◆ WHAT TO WORK ON: Would you copy each line of the records that includes the word "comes"?

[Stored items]

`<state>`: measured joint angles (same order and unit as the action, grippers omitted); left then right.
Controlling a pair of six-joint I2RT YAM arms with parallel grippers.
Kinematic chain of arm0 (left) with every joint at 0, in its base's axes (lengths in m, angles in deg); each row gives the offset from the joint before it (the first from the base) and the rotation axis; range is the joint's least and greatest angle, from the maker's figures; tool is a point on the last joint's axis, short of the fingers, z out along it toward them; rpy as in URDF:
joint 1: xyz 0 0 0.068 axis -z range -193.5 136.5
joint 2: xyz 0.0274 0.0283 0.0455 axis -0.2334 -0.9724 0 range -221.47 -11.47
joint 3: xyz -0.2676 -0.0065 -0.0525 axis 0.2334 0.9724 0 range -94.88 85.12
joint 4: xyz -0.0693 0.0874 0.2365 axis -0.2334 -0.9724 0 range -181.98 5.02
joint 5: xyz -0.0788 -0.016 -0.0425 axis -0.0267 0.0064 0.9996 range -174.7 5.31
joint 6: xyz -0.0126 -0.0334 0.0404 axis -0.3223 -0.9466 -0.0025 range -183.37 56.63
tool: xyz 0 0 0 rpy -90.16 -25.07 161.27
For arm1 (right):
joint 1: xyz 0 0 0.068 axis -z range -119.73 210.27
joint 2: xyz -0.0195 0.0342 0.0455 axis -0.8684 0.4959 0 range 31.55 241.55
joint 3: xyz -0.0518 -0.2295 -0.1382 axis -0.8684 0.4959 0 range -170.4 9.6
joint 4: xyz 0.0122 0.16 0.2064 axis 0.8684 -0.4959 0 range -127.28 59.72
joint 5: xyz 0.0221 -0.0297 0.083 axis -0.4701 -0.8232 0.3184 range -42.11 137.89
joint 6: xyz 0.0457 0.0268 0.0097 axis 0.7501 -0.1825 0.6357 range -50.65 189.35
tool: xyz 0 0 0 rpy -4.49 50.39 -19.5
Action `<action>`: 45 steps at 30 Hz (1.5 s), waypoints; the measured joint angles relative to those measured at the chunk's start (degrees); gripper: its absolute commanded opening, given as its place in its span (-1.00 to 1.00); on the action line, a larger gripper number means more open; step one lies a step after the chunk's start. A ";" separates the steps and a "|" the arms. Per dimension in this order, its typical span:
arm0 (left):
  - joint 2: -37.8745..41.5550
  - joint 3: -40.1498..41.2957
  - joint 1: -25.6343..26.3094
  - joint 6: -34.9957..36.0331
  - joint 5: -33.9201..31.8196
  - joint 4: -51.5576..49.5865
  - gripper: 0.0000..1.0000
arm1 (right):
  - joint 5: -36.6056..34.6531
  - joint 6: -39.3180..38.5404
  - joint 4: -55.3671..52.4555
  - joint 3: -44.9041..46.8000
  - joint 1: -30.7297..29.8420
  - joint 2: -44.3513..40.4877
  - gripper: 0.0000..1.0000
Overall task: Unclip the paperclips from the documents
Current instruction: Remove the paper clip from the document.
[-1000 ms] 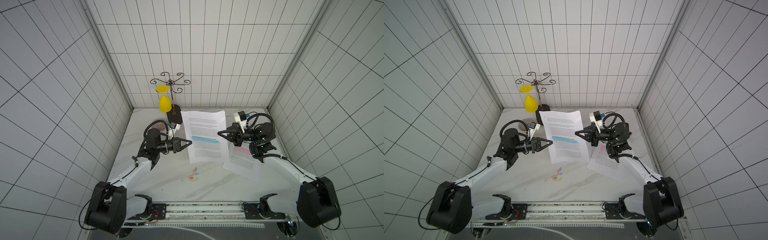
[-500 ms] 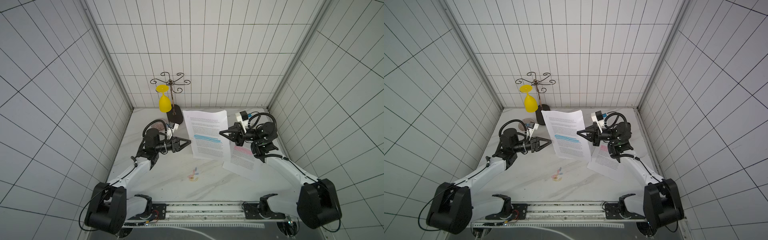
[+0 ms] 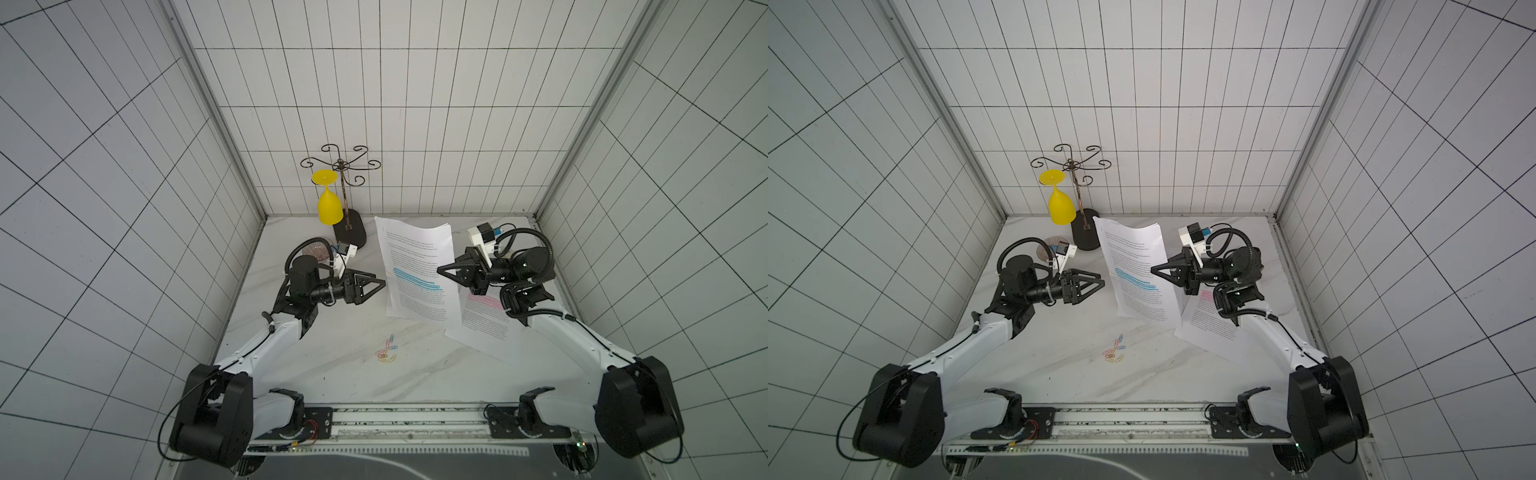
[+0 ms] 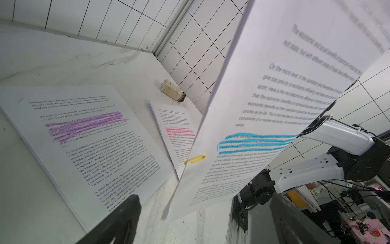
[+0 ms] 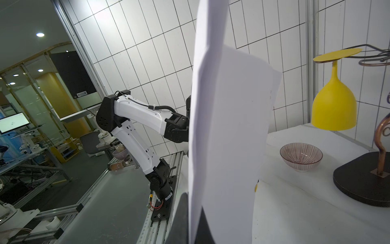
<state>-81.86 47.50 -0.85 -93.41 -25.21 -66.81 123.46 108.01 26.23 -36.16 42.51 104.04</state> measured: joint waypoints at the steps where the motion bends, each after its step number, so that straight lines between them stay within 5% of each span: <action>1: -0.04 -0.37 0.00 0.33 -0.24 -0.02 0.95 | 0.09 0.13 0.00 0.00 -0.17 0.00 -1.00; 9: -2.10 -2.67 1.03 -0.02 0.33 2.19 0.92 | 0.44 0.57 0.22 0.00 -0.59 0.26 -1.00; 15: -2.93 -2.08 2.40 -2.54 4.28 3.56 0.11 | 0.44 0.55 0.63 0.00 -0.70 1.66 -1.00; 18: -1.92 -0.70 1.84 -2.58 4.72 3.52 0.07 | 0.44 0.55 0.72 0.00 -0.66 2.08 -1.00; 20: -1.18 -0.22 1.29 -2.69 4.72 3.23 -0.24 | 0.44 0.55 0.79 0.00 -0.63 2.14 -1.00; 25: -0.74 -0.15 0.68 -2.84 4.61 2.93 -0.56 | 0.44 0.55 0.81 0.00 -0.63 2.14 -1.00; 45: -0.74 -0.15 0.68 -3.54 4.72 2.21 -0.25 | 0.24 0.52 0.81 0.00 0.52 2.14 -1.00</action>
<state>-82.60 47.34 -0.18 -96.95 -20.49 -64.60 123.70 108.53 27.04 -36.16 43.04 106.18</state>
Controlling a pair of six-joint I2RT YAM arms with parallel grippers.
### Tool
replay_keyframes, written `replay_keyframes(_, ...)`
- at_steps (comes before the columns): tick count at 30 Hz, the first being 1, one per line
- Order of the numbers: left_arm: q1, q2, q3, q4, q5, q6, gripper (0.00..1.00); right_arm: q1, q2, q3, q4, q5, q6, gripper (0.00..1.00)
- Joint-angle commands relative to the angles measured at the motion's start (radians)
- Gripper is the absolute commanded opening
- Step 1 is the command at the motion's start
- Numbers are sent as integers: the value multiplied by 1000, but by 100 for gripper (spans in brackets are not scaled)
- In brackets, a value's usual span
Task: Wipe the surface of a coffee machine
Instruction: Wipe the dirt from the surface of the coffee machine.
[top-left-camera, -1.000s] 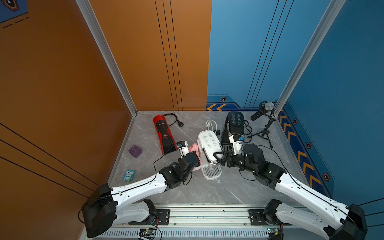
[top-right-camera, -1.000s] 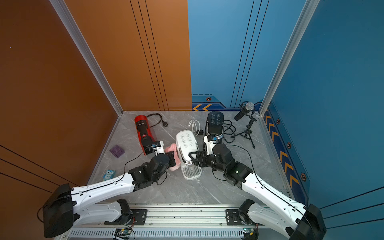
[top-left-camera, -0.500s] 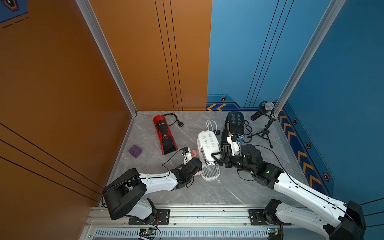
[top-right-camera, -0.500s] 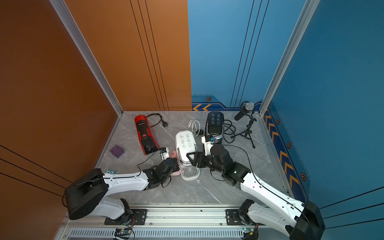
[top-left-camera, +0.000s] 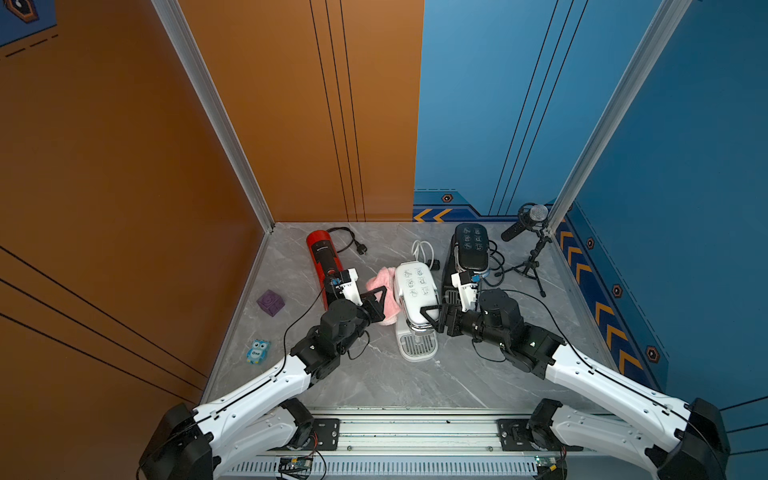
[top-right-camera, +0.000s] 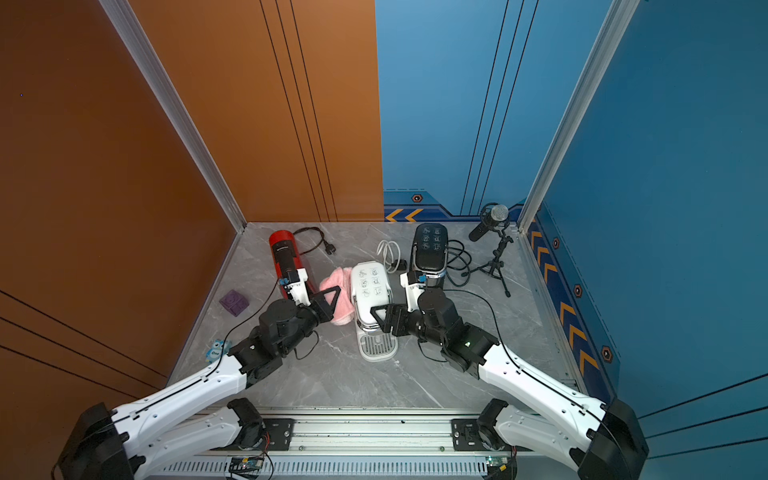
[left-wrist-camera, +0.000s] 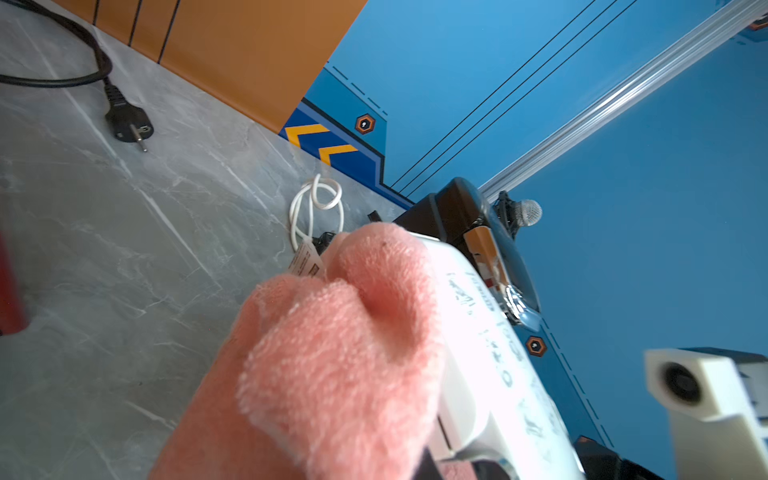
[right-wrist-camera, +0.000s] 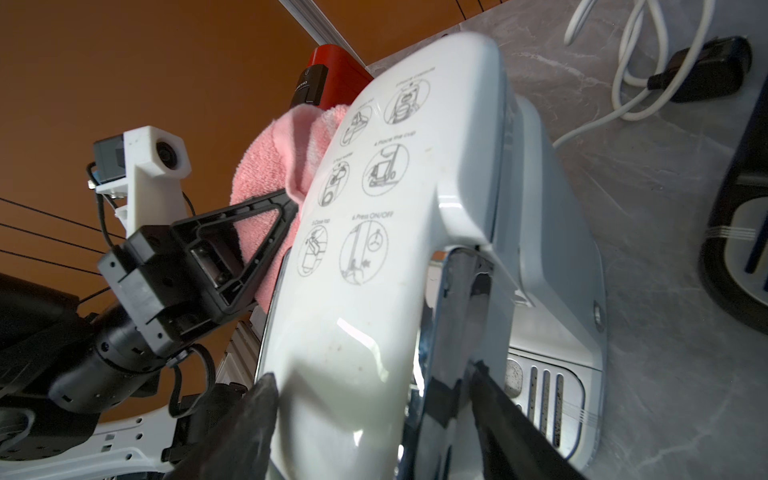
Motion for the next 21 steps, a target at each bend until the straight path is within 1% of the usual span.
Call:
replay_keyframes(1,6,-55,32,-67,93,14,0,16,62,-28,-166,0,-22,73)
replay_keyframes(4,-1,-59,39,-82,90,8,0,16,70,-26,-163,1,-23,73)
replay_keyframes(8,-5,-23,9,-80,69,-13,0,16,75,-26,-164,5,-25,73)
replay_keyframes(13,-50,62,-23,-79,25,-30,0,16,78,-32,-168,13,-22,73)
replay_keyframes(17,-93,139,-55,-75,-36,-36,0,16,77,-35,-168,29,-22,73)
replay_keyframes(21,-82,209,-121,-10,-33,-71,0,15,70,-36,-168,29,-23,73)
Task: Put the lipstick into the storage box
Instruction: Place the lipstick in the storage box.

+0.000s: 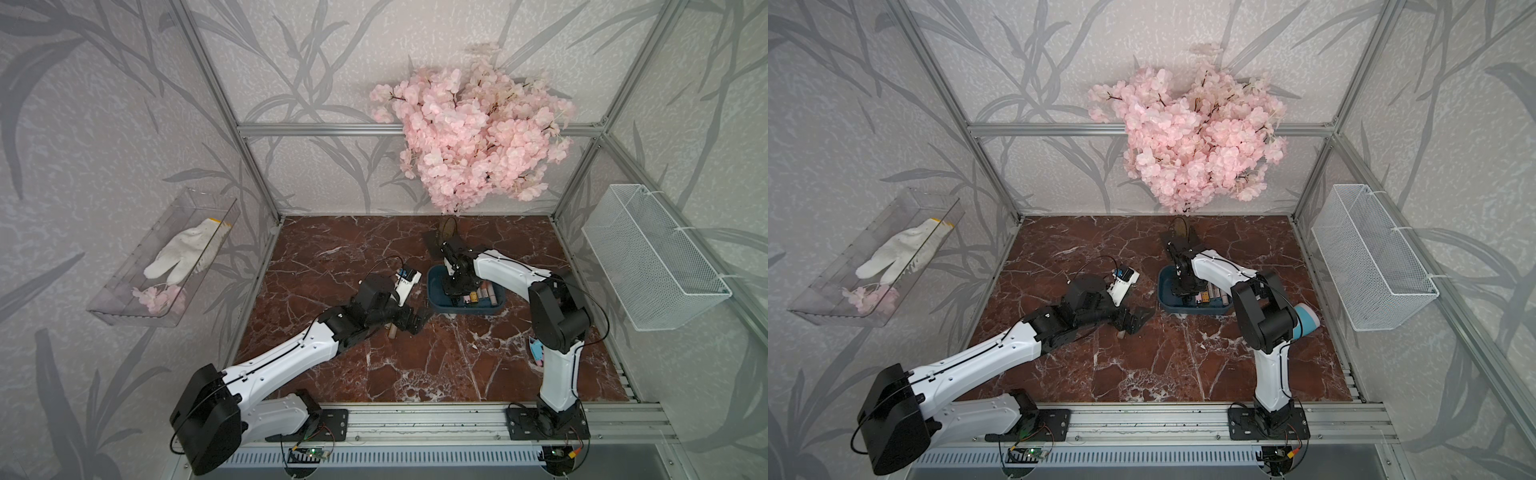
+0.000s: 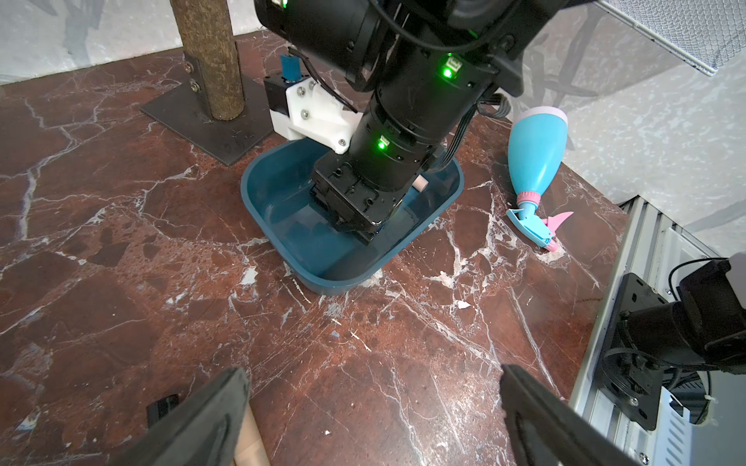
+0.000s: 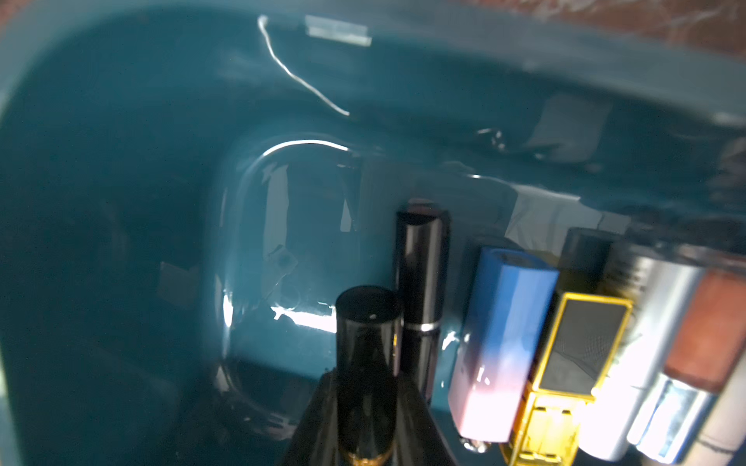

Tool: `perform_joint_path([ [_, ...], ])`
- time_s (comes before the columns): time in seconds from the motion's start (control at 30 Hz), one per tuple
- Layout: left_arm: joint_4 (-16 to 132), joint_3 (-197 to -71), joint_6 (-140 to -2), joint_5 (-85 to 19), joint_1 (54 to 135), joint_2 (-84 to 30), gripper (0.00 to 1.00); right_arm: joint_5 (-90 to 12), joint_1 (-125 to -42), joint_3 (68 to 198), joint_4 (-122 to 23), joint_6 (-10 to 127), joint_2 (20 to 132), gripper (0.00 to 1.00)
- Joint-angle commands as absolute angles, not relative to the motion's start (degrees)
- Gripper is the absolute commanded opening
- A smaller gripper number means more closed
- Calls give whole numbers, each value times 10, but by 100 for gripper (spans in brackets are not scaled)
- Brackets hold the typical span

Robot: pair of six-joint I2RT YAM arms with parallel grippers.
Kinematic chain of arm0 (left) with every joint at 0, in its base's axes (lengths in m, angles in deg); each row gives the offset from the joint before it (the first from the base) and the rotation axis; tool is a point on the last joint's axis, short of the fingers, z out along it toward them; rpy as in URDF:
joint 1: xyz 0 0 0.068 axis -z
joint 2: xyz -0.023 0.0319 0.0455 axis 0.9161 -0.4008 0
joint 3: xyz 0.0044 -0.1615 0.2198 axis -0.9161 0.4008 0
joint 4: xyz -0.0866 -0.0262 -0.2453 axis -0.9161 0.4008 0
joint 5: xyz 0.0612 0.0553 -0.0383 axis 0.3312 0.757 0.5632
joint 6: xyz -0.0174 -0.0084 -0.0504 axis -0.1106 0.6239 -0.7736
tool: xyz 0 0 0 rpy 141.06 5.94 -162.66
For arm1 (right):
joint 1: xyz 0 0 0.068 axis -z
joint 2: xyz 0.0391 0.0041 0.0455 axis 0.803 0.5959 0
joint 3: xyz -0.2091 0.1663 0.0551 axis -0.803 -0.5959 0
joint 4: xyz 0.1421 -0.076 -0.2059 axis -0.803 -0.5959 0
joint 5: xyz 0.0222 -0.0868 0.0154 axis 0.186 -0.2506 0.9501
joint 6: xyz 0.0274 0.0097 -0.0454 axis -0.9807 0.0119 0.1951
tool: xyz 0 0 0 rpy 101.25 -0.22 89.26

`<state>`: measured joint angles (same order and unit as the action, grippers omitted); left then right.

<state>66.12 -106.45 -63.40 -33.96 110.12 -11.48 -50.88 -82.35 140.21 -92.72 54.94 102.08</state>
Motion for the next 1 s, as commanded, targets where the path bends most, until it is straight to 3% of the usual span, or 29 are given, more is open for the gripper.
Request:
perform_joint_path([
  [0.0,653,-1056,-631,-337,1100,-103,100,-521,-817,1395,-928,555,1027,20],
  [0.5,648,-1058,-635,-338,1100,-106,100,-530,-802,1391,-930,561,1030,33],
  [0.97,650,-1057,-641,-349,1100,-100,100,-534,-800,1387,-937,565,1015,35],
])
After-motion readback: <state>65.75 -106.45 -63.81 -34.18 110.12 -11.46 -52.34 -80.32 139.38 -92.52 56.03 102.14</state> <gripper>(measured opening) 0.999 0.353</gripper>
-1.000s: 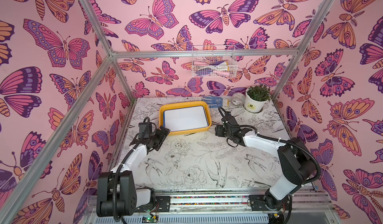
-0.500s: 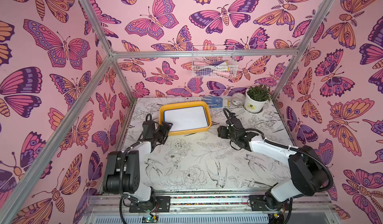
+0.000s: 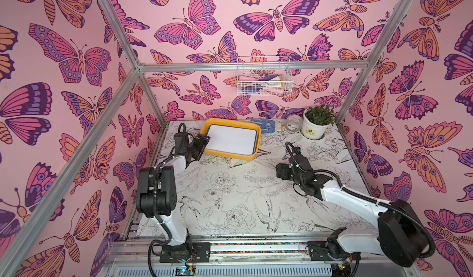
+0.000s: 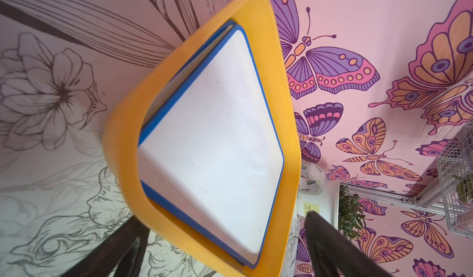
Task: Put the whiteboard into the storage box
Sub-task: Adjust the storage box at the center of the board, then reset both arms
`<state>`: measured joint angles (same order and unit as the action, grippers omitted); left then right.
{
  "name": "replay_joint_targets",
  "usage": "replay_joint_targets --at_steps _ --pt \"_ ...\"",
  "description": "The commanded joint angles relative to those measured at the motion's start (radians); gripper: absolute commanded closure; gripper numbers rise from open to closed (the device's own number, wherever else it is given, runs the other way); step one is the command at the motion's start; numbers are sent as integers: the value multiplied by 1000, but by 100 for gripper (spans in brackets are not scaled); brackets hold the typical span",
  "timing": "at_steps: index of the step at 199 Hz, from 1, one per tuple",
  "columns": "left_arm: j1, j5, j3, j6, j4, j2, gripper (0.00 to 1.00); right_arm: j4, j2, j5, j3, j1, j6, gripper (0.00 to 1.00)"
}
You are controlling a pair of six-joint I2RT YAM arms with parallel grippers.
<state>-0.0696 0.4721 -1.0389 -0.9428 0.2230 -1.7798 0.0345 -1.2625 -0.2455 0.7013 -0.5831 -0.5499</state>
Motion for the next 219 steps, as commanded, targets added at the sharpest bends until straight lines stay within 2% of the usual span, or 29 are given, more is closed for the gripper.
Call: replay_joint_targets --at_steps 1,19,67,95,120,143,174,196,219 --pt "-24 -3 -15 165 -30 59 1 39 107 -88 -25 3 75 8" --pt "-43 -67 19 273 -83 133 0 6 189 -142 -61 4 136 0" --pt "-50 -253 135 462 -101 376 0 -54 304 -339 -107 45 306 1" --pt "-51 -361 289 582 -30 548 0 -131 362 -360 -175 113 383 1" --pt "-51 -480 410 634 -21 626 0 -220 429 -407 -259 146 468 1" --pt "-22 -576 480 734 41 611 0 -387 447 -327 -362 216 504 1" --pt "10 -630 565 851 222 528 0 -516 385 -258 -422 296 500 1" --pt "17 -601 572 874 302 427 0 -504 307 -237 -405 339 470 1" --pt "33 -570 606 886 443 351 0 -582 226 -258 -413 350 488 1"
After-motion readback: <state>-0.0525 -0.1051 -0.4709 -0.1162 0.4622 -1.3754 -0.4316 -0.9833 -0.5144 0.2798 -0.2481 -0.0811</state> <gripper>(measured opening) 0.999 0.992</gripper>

◆ WRITTEN REPLY:
- at_steps (comes before the columns): tick count at 30 Hz, the first being 1, one per line
- time_s (comes before the columns): time in seconds from the motion's start (control at 30 Hz), one per tuple

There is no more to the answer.